If you absolutely can’t find a job anywhere, it is still possible to get on the welfare rolls in New York and other cities, although the latest reports from the West Coast indicate a general clamp-down and pruning of welfare out that way. Actually, you should feel no guilt about accepting welfare, especially if you’re a creative person using the money to survive as you learn your art in order to make a greater contribution to society later. I tell young people that welfare is their own Guggenheim Grant (since the real Guggenheims go only to the well known and connected … people who don’t need them anyway).
It’s really a shame that more creative people don’t take advantage of welfare funds and free food rather than get ground to gristle in the corporate monsters. We think nothing of allowing our government to grant billions of dollars to a corporation in subsidies and grants for the development of another overkill war machine … yet consider it almost a crime for the same government to guarantee a minimum existence to a single citizen while he develops his human potential — an infinitely more valuable commodity.

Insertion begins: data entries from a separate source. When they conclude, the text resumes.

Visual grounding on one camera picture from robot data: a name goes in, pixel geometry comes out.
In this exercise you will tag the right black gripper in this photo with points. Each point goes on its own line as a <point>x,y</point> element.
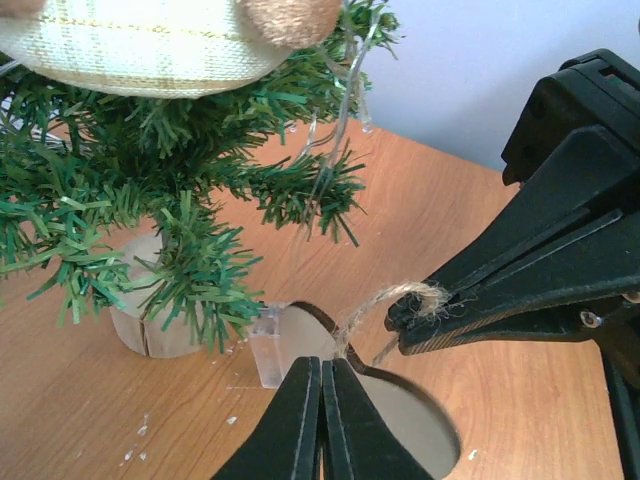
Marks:
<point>571,233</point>

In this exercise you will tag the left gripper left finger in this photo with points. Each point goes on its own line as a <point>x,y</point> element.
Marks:
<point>285,443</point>

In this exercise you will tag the snowman ornament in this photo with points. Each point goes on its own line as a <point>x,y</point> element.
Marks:
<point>161,49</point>

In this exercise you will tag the beige wooden heart ornament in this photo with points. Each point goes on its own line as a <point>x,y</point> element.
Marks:
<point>415,419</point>

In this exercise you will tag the small green christmas tree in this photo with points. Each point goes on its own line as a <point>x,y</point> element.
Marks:
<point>114,193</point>

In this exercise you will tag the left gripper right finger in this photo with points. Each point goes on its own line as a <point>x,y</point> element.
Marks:
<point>357,444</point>

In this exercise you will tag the clear plastic battery box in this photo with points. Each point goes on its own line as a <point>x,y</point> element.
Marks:
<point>264,340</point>

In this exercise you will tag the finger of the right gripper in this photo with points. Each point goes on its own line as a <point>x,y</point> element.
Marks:
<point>612,323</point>

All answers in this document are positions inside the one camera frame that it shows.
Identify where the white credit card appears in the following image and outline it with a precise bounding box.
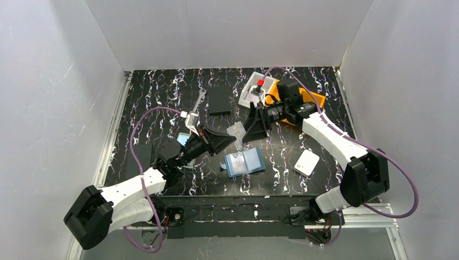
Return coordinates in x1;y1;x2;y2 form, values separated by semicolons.
226;121;246;151
228;152;247;174

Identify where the blue leather card holder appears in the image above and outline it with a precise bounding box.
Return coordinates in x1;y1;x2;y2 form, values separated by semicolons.
220;147;266;178

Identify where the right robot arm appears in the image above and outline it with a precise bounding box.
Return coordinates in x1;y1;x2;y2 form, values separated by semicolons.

Getting on welfare is easy if you’ve ever been in a mental hospital … or you can simply say that your parents won’t help you and you desperately need funds. Talk to the Welfare Rights people or people of your age who are receiving checks and they’ll help you. Many workers in the Welfare Department are quite sympathetic to young artists (even so-called “hippies”). A friend of mine who is a welfare investigator once said to me, “I am beginning to realize the only thing that separates me from my clients is my title.” Unfortunately.
Just a few years ago I really hit bottom. I was broke and starving. I was too disgusted with “the system” and too depressed to get a job. I could have gotten welfare easily but I didn’t know that.
I survived that bleak period — and survived fairly well — by cutting my expenses to the bone, rolling my own cigarettes and scrambling for corn the markets threw away. And never did corn taste more succulent! There is great strength to be gained by overcoming such adversity and not “copping out.”
Those lean days are now past for me. On about $150 a month, I live very well in high Bohemian (a Bohemian is somebody who gives up the “necessities” — on occasion — to afford the “luxuries” … like life, liberty and the pursuit and conquest of happiness) fashion.
What I am saying is that it is possible to live freely and very comfortably in the city. City living has many advantages over the country: The great diversity of things to do, intellectual stimulation counterbalanced by opportunity for solitude, the freedom that city life’s anonymity offers, the sense of privacy and toleration of differences that — while far from Utopia — is considerably more advanced than you’ll find in the American small town of my acquaintance.
I’m now planning — with some friends — to establish a country retreat. But I don’t think I’ll ever quit the city entirely. Not unless things get much worse than they are now. For me, survival in the city is definitely worth the effort!